### WHAT THE TASK REQUIRES
The material below holds the lines to copy: from the one with "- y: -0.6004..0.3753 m" up to and including the one with "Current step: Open". Copy them exactly and skip the pictures.

### RECORDS FOR PROCESSING

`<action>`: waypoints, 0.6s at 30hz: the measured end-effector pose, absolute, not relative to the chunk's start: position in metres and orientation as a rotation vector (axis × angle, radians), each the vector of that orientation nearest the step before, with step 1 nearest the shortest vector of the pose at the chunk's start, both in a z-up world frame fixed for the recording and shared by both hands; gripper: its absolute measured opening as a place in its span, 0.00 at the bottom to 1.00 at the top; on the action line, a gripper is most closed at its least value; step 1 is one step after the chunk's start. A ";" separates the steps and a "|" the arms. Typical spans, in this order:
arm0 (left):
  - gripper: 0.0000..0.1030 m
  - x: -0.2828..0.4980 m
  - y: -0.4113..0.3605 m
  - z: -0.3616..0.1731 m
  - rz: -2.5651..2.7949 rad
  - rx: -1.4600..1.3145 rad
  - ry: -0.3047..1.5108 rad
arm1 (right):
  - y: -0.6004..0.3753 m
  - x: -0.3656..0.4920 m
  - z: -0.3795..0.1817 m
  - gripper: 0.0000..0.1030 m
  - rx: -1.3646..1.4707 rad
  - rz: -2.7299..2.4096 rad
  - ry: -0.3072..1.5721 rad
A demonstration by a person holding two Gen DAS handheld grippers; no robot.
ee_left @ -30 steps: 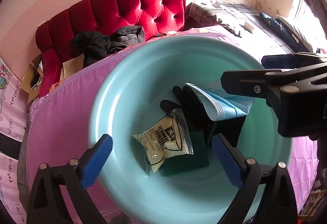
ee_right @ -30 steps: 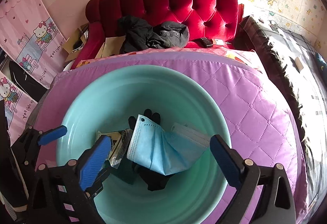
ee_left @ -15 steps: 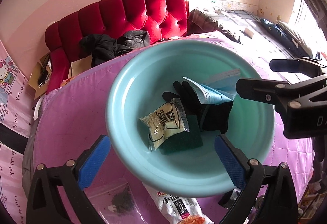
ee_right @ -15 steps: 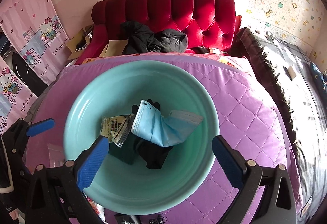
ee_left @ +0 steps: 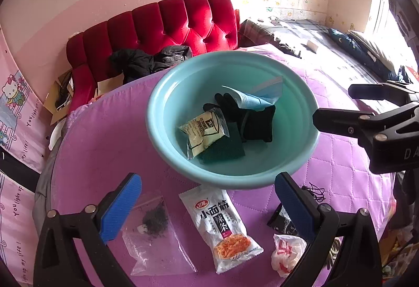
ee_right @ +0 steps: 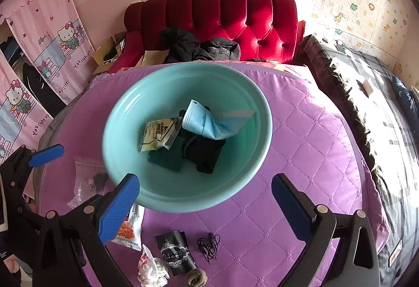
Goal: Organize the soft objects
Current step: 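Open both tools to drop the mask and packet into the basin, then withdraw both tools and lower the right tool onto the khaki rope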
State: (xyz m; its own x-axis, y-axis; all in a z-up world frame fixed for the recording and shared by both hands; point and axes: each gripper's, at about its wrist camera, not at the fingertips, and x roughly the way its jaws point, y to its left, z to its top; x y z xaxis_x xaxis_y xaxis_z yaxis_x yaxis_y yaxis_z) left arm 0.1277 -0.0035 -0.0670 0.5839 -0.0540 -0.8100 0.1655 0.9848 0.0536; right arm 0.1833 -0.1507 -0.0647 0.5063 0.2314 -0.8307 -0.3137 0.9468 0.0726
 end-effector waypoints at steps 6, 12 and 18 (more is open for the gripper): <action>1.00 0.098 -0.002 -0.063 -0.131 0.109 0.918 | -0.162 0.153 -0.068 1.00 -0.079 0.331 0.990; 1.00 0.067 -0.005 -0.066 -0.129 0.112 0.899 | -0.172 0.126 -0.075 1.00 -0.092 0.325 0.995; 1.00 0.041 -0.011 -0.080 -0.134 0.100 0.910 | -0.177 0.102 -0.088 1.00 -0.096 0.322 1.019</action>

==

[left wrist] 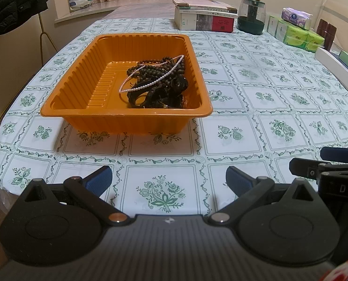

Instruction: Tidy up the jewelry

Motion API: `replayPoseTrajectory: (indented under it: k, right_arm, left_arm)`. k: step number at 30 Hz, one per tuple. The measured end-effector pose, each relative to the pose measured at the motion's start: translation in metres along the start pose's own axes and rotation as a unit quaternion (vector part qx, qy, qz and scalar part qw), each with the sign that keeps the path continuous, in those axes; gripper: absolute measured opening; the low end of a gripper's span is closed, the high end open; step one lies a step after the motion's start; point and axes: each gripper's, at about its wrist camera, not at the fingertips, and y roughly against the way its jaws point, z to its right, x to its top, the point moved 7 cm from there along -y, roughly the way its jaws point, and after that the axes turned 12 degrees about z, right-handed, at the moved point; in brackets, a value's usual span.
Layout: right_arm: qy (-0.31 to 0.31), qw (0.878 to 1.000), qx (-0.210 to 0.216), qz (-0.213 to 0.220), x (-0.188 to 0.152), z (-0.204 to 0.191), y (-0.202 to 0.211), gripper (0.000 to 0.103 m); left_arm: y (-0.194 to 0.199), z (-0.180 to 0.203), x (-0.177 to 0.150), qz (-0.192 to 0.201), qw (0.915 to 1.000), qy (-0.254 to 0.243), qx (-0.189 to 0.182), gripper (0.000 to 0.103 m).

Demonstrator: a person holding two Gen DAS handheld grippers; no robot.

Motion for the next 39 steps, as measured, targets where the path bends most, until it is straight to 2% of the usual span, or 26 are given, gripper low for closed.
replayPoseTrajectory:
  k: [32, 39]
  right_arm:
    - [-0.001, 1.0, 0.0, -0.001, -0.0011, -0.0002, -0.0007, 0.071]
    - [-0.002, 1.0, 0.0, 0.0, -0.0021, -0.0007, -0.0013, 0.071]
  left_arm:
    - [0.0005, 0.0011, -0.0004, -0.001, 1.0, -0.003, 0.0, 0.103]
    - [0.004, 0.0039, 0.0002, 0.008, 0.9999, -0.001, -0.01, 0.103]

### SOLUTION TO THIS PROBLEM
  - y: -0.6004..0.3753 m
  - x: -0.3656..0.4920 m
  - z: -0.3795..0.1817 m
  - gripper: 0.0000..0.1030 m
  - rx: -1.3646..1.4707 rad
  - rz: -2.7299..2.4096 rad
  - ry: -0.3072..1.5721 rad
A demonstration by a person holding two Gen DAS handheld grippers; no robot.
ee_left @ -30 steps: 
ee_right @ -30 steps: 
ee_left @ -15 steps: 
ee_right @ -15 steps: 
ee_left @ +0 steps: 
ee_right @ +0 steps: 
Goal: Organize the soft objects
Current step: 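Open both tools to drop the mask and packet into the basin, then withdraw both tools and lower the right tool onto the khaki rope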

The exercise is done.